Read the records and write them out again exactly.

START Dataset records

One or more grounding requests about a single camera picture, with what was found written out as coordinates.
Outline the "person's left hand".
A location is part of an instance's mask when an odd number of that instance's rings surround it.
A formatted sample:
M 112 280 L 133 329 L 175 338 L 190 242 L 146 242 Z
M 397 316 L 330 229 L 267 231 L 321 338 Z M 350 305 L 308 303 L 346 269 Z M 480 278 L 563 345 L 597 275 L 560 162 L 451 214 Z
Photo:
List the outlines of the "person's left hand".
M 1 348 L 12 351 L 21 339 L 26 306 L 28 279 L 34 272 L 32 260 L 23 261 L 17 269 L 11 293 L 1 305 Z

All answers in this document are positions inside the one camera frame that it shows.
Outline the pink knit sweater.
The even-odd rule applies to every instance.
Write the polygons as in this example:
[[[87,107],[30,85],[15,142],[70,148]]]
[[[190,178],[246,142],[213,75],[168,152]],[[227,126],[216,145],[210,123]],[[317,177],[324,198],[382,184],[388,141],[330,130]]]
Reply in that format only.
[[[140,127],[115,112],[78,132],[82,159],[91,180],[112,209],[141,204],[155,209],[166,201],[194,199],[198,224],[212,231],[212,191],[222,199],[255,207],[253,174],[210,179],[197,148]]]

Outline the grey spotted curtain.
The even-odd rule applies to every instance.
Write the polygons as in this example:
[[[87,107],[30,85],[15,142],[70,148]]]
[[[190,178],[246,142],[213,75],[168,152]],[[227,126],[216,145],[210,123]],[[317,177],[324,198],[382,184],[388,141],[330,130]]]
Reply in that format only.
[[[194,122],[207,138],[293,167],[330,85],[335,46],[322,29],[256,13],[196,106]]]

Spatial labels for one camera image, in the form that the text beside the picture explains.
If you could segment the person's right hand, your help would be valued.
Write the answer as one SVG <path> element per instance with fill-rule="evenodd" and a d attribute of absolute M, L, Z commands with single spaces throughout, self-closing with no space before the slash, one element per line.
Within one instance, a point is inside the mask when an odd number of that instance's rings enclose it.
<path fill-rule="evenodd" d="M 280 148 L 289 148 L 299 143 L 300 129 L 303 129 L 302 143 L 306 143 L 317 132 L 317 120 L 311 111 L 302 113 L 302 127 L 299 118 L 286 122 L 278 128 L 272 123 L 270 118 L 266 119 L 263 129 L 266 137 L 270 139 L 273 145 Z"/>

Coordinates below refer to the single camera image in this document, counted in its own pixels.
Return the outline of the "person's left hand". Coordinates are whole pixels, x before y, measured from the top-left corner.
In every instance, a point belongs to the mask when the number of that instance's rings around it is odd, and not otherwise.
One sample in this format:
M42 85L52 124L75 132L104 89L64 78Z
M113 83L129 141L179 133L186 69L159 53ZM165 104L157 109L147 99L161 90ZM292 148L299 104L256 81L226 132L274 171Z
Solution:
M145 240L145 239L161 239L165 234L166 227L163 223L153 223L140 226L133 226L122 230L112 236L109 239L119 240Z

END Dataset records

Solution:
One or more grounding requests about a single camera picture, with what was found written out as coordinates.
Outline the "person's left hand".
A location is part of an instance's mask when an odd number of that instance's rings surround it.
A formatted sample:
M 112 280 L 133 329 L 175 338 L 190 242 L 146 242 Z
M 397 316 L 330 229 L 267 231 L 321 338 Z M 350 305 L 308 303 L 346 269 Z M 480 278 L 563 345 L 597 275 L 560 162 L 451 214 Z
Photo:
List the outlines of the "person's left hand".
M 1 348 L 12 351 L 21 339 L 26 306 L 28 279 L 34 272 L 32 260 L 23 261 L 17 269 L 11 293 L 1 305 Z

All answers in this document are positions inside the one camera frame that it shows.
Outline the pink knit sweater.
The even-odd rule applies to every instance.
Write the polygons as in this example:
[[[87,107],[30,85],[15,142],[70,148]]]
[[[190,178],[246,142],[213,75],[168,152]],[[227,126],[216,145],[210,123]],[[317,177],[324,198],[382,184],[388,141],[330,130]]]
Reply in that format only.
[[[140,127],[115,112],[78,132],[82,159],[91,180],[112,209],[141,204],[155,209],[166,201],[194,199],[198,224],[212,231],[212,191],[222,199],[255,207],[253,174],[210,179],[197,148]]]

Outline the grey spotted curtain.
The even-odd rule applies to every instance.
Write the polygons as in this example:
[[[87,107],[30,85],[15,142],[70,148]]]
[[[190,178],[246,142],[213,75],[168,152]],[[227,126],[216,145],[210,123]],[[317,177],[324,198],[382,184],[388,141],[330,130]]]
Reply in that format only.
[[[194,122],[207,138],[293,167],[330,85],[335,46],[322,29],[256,13],[196,106]]]

Spatial labels for one camera image, in the form that the text beside the picture explains.
If you could segment the person's right hand, your help would be valued.
Write the answer as one SVG <path> element per instance with fill-rule="evenodd" and a d attribute of absolute M, L, Z commands with single spaces throughout, self-closing with no space before the slash, one element per line.
Within one instance, a point is inside the mask when an odd number of that instance's rings enclose it.
<path fill-rule="evenodd" d="M 280 148 L 289 148 L 299 143 L 300 129 L 303 129 L 302 143 L 306 143 L 317 132 L 317 120 L 311 111 L 302 113 L 302 127 L 299 118 L 286 122 L 278 128 L 272 123 L 270 118 L 266 119 L 263 129 L 266 137 L 270 139 L 273 145 Z"/>

Coordinates below refer to the single camera image in this document, counted in its own pixels.
Return the outline of the "person's left hand". Coordinates are whole pixels, x before y, measured from the top-left corner.
In every instance, a point belongs to the mask when the number of that instance's rings around it is odd, and not otherwise.
One sample in this format:
M42 85L52 124L75 132L104 89L64 78Z
M113 83L129 141L179 133L186 69L159 53ZM165 104L157 109L147 99L161 90ZM292 148L299 104L256 81L226 132L274 171Z
Solution:
M145 240L145 239L161 239L165 234L166 227L163 223L153 223L140 226L133 226L122 230L112 236L109 239L119 240Z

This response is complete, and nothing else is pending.